Lundbäck T, Zilliacus J, Gustafsson J A, Carlstedt-Duke J, Härd T
Center for Structural Biochemistry, Karolinska Institutet, Huddinge, Sweden.
Biochemistry. 1994 May 17;33(19):5955-65. doi: 10.1021/bi00185a037.
The thermodynamics of sequence-specific DNA-protein interactions provide a complement to structural studies when trying to understand the molecular basis for sequence specificity. We have used fluorescence spectroscopy to study the chemical equilibrium between the wild-type and a triple mutant glucocorticoid receptor DNA-binding domain (GR DBD wt and GR DBDEGA, respectively) and four related DNA-binding sites (response elements). NMR spectroscopy was used to confirm that the structure of the two proteins is very similar in the uncomplexed state. Binding to DNA oligomers containing single half-sites and palindromic binding sites was studied to obtain separate determinations of association constants and cooperativity parameters involved in the dimeric DNA binding. Equilibrium parameters were determined at 10-35 degrees C in 85 mM NaCl, 100 mM KCl, 2 mM MgCl2, and 20 mM Tris-HCl at pH 7.4 (20 degrees C) and at low concentrations of an antioxidant and a nonionic detergent.
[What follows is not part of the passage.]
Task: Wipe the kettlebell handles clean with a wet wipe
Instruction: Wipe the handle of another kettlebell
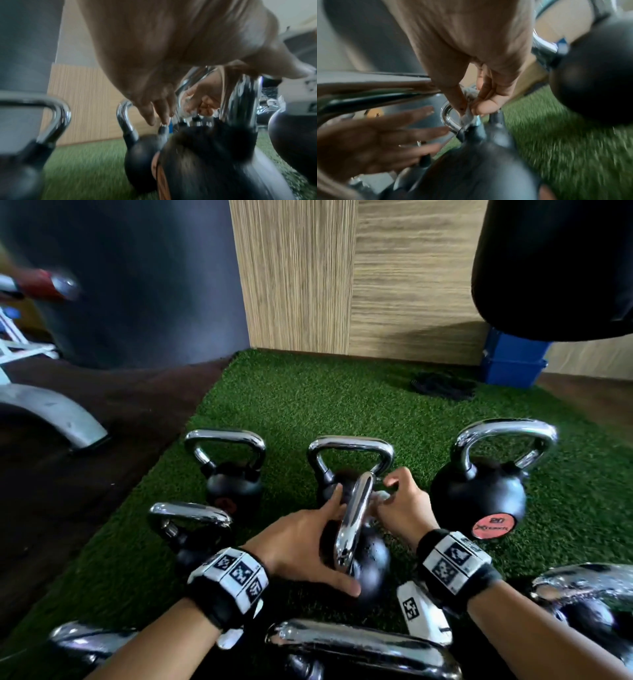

GR DBDwt binds preferentially to a palindromic consensus glucocorticoid response element (GRE) with an association constant of (7.6 +/- 0.9) x 10(5) M-1 and a cooperativity parameter of 10 +/- 1 at 20 degrees C. GR DBDEGA has the highest affinity for an estrogen response element (ERE) with an association constant of (2.2 +/- 0.3) x 10(5) M-1 and a cooperativity parameter of 121 +/- 17 at 20 degrees C. The difference in cooperativity in the two binding processes, which indicates significant differences in binding modes, was confirmed using gel mobility assays. van't Hoff analysis shows that DNA binding in all cases in entropy driven within the investigated temperature range. We find that delta H0obs and delta S0obs for the formation of a GR DBDwt-GRE versus GR DBDEGA-ERE complex are significantly different despite very similar delta G0obs values. A comparison of GR DBDwt binding to two similar GREs reveals that the discrimination between these two (specific) sites is due to a favorable delta(delta S0obs) which overcompensates an unfavorable delta(delta H0obs), i.e., the sequence specificity is in this case entropy driven. Thus, entropic effects are of decisive importance for the affinity as well as the specificity in GR-DNA interactions. The molecular basis for measured equilibrium and thermodynamic parameters is discussed on the basis of published structures of GR DBD-GRE and ER DBD-ERE complexes.
在试图理解序列特异性的分子基础时,序列特异性DNA - 蛋白质相互作用的热力学为结构研究提供了补充。我们利用荧光光谱研究了野生型和三重突变糖皮质激素受体DNA结合结构域(分别为GR DBD wt和GR DBDEGA)与四个相关DNA结合位点(反应元件)之间的化学平衡。核磁共振光谱用于确认两种蛋白质在未结合状态下的结构非常相似。研究了与含有单个半位点和回文结合位点的DNA寡聚物的结合,以分别测定二聚体DNA结合中涉及的缔合常数和协同参数。在85 mM NaCl、100 mM KCl、2 mM MgCl2和20 mM Tris - HCl(pH 7.4,20℃)以及低浓度抗氧化剂和非离子去污剂存在的条件下,于10 - 35℃测定平衡参数。GR DBDwt优先结合回文共有糖皮质激素反应元件(GRE),在20℃时缔合常数为(7.6±0.9)×10⁵ M⁻¹,协同参数为10±1。GR DBDEGA对雌激素反应元件(ERE)具有最高亲和力,在20℃时缔合常数为(2.2±0.3)×10⁵ M⁻¹,协同参数为121±17。两种结合过程中协同性的差异表明结合模式存在显著差异,这通过凝胶迁移试验得到了证实。范特霍夫分析表明,在所研究的温度范围内,所有情况下的DNA结合都是由熵驱动的。我们发现,尽管GR DBDwt - GRE与GR DBDEGA - ERE复合物形成的ΔG0obs值非常相似,但ΔH0obs和ΔS0obs却有显著差异。GR DBDwt与两个相似GRE结合的比较表明,这两个(特异性)位点之间的区分是由于有利的Δ(ΔS0obs),它补偿了不利的Δ(ΔH0obs),即这种情况下序列特异性是由熵驱动的。因此,熵效应对于GR - DNA相互作用中的亲和力和特异性起着决定性作用。基于已发表的GR DBD - GRE和ER DBD - ERE复合物结构,讨论了所测平衡和热力学参数的分子基础。